--- START ---

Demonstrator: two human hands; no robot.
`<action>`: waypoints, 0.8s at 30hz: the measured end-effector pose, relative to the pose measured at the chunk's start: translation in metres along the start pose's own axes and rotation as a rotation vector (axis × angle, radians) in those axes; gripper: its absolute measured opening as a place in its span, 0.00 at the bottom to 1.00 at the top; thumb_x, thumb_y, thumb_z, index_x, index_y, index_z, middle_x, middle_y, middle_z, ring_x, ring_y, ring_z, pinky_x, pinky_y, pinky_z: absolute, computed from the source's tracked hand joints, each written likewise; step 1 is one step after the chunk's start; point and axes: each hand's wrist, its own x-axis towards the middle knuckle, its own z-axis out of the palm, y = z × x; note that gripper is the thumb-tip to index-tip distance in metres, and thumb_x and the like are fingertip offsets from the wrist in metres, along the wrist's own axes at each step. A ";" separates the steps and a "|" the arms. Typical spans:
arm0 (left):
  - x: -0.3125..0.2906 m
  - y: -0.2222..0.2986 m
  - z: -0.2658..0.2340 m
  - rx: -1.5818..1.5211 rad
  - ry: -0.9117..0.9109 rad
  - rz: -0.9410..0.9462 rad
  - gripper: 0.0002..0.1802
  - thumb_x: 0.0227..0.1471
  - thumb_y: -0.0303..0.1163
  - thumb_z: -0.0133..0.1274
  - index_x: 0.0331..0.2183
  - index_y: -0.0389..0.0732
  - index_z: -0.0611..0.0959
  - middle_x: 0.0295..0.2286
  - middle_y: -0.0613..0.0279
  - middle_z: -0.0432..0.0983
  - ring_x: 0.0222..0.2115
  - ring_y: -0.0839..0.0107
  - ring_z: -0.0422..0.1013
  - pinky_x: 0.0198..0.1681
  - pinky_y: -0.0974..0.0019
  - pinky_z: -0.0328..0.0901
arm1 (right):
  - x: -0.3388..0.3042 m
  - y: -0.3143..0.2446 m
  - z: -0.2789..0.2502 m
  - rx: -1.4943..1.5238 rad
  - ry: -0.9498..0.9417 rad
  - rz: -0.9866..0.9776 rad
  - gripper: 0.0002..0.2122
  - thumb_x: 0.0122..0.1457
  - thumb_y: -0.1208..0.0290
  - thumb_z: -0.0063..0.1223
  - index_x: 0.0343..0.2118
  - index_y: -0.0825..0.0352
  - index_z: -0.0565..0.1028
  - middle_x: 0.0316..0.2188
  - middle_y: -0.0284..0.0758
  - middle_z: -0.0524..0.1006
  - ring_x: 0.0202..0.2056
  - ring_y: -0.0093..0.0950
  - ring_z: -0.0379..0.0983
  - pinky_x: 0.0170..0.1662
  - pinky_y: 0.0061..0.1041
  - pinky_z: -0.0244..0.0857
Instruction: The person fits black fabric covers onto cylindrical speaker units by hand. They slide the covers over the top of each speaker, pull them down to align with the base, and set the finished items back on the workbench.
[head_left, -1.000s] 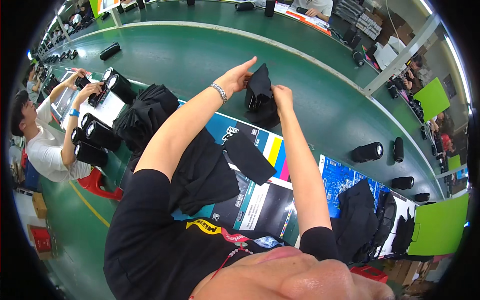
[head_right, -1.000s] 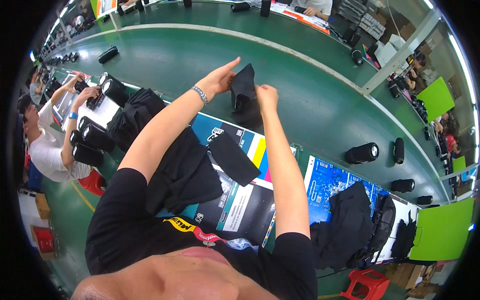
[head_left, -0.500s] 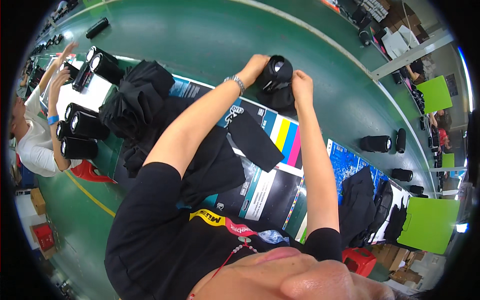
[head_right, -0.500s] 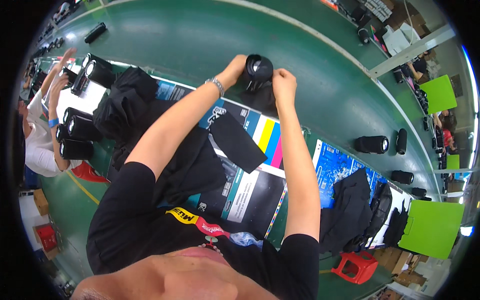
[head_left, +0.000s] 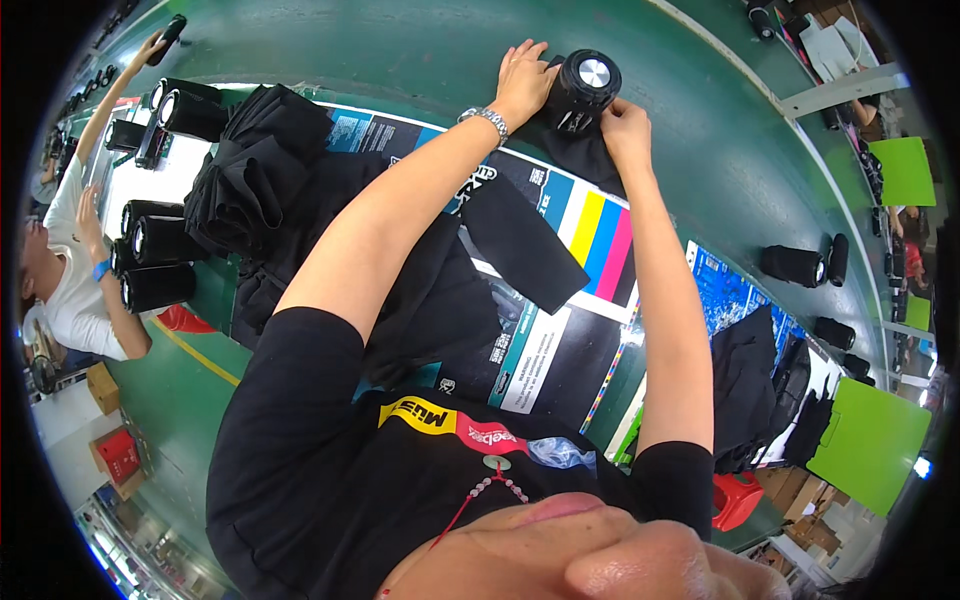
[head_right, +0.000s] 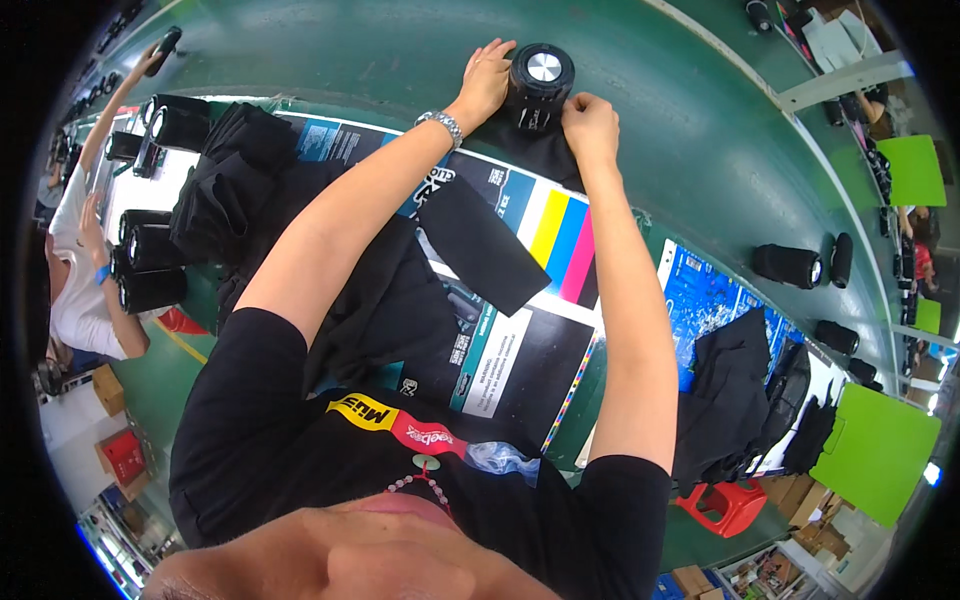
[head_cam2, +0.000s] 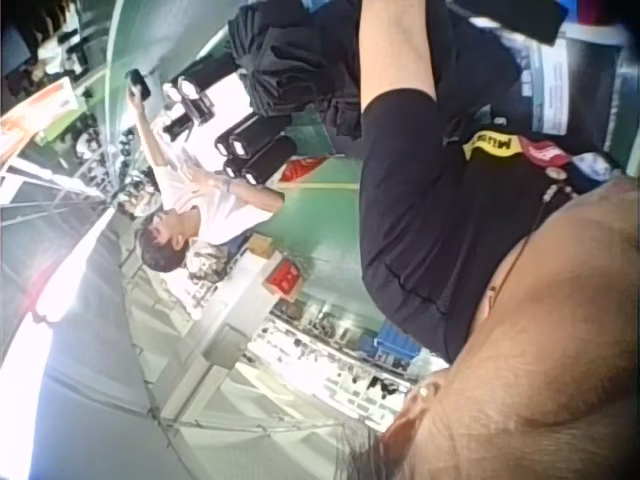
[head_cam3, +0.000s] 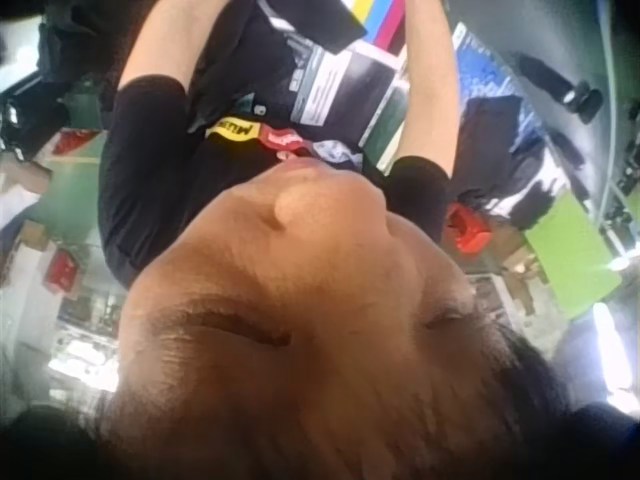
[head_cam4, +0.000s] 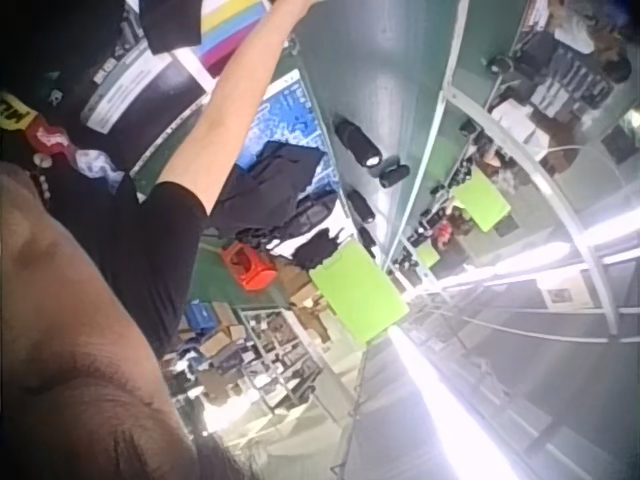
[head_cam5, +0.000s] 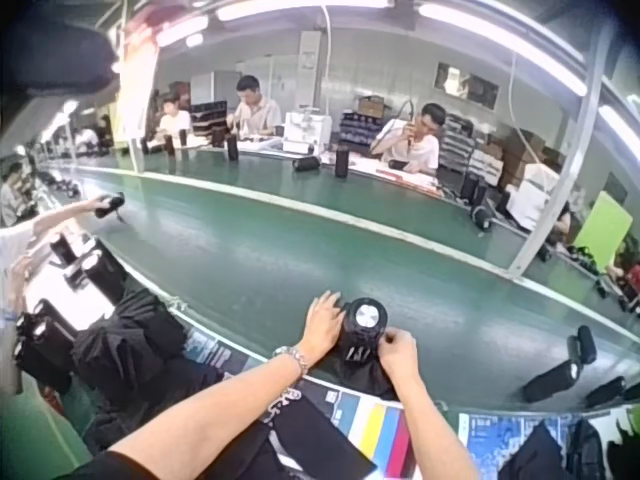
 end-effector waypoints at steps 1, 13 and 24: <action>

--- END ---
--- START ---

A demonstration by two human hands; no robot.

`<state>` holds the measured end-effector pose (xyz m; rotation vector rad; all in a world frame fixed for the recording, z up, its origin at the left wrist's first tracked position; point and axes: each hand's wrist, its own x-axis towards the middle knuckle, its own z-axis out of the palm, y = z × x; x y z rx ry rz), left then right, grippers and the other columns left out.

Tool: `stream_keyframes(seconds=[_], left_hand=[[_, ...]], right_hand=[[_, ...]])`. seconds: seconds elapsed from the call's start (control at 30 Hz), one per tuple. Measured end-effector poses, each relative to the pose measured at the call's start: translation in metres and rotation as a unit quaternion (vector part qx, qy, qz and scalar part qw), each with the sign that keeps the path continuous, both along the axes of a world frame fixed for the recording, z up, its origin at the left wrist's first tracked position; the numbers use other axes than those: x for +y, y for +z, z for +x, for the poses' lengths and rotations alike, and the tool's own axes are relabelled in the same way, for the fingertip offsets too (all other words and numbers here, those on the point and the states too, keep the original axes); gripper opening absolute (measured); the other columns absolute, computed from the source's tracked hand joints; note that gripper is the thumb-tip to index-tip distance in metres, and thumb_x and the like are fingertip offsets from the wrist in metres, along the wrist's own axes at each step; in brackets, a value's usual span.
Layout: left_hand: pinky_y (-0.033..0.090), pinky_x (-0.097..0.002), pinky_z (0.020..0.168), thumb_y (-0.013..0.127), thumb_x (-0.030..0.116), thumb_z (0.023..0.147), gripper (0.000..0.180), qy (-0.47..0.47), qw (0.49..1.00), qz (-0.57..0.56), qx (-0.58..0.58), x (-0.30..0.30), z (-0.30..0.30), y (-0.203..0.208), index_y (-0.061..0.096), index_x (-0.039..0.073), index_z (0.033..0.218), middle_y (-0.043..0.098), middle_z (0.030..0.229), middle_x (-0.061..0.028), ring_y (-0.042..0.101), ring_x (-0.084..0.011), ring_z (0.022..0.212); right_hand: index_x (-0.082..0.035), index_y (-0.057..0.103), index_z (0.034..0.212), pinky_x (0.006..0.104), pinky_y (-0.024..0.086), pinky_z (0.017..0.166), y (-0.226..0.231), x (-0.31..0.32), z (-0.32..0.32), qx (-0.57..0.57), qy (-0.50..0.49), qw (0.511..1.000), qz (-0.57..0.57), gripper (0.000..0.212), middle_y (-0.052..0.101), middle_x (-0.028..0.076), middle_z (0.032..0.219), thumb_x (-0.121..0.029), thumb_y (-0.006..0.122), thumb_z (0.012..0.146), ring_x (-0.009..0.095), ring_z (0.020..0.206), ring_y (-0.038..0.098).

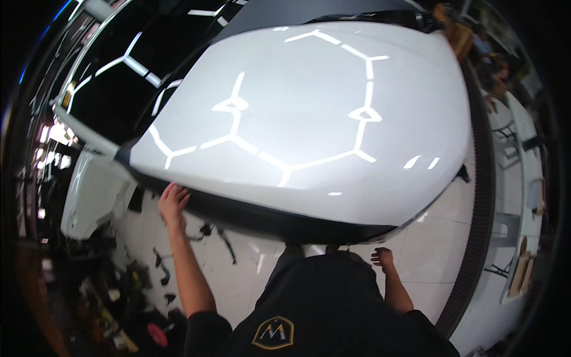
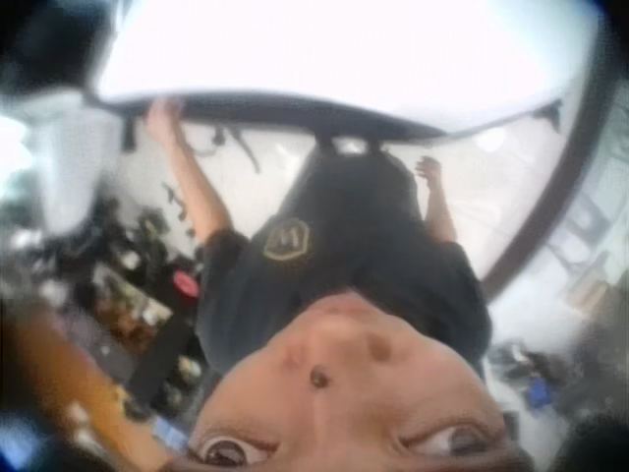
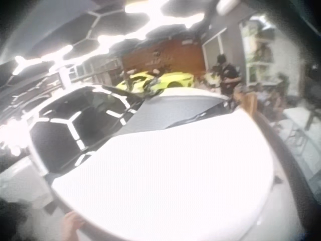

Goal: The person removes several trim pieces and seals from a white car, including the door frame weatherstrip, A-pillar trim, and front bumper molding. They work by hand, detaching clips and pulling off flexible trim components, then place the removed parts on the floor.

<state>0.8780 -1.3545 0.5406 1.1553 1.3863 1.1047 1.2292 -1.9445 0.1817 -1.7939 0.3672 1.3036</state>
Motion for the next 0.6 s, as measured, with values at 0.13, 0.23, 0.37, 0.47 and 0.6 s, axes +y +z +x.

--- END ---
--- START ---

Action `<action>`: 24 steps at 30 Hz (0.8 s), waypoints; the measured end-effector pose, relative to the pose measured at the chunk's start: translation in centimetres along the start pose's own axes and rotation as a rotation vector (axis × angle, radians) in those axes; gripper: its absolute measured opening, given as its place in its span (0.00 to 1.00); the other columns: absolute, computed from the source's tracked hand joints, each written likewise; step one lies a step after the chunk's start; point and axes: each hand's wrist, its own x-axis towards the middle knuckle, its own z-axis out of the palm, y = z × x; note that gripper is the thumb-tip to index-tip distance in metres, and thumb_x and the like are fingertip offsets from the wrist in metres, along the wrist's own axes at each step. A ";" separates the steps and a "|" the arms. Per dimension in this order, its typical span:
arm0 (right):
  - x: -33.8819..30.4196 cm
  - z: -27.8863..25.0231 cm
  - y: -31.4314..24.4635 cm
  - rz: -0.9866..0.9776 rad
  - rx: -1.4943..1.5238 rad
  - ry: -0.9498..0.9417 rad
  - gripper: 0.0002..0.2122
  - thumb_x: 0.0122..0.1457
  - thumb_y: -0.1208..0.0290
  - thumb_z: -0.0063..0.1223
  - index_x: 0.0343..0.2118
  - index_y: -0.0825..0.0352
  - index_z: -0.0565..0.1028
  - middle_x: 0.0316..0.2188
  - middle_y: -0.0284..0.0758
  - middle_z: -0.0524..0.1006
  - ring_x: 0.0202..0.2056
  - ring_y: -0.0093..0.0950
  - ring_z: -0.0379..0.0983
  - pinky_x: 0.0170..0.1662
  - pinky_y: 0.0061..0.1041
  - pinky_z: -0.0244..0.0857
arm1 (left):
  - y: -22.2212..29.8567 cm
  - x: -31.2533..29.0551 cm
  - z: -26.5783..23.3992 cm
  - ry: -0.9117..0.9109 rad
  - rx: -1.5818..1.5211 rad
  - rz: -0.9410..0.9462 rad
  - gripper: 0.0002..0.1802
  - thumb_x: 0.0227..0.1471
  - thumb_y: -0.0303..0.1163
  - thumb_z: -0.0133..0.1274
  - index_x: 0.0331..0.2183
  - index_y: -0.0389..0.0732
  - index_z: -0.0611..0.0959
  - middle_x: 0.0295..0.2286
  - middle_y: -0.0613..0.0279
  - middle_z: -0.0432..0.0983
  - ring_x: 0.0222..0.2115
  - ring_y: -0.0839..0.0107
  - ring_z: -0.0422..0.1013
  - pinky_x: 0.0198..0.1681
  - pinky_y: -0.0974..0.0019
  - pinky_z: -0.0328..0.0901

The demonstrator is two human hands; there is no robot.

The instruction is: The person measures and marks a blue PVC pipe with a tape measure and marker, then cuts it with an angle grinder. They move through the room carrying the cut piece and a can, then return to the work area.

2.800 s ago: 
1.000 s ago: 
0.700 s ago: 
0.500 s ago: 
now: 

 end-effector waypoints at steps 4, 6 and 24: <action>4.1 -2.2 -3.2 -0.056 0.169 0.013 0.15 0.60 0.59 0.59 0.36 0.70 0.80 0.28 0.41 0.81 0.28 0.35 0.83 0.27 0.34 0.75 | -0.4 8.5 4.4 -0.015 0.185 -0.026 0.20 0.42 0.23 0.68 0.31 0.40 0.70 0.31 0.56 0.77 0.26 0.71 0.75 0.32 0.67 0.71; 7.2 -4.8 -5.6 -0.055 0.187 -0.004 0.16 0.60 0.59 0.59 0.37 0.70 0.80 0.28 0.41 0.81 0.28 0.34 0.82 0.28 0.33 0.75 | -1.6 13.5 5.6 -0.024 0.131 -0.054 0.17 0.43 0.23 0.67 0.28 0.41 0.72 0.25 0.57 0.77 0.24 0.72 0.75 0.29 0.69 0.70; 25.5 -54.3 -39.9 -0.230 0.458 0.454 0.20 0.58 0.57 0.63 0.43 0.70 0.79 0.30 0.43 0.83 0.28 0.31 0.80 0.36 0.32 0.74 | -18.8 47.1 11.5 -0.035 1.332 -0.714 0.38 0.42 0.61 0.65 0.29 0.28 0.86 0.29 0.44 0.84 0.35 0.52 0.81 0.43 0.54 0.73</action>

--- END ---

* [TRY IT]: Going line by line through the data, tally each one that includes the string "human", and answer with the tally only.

* [WRITTEN RESPONSE]: 3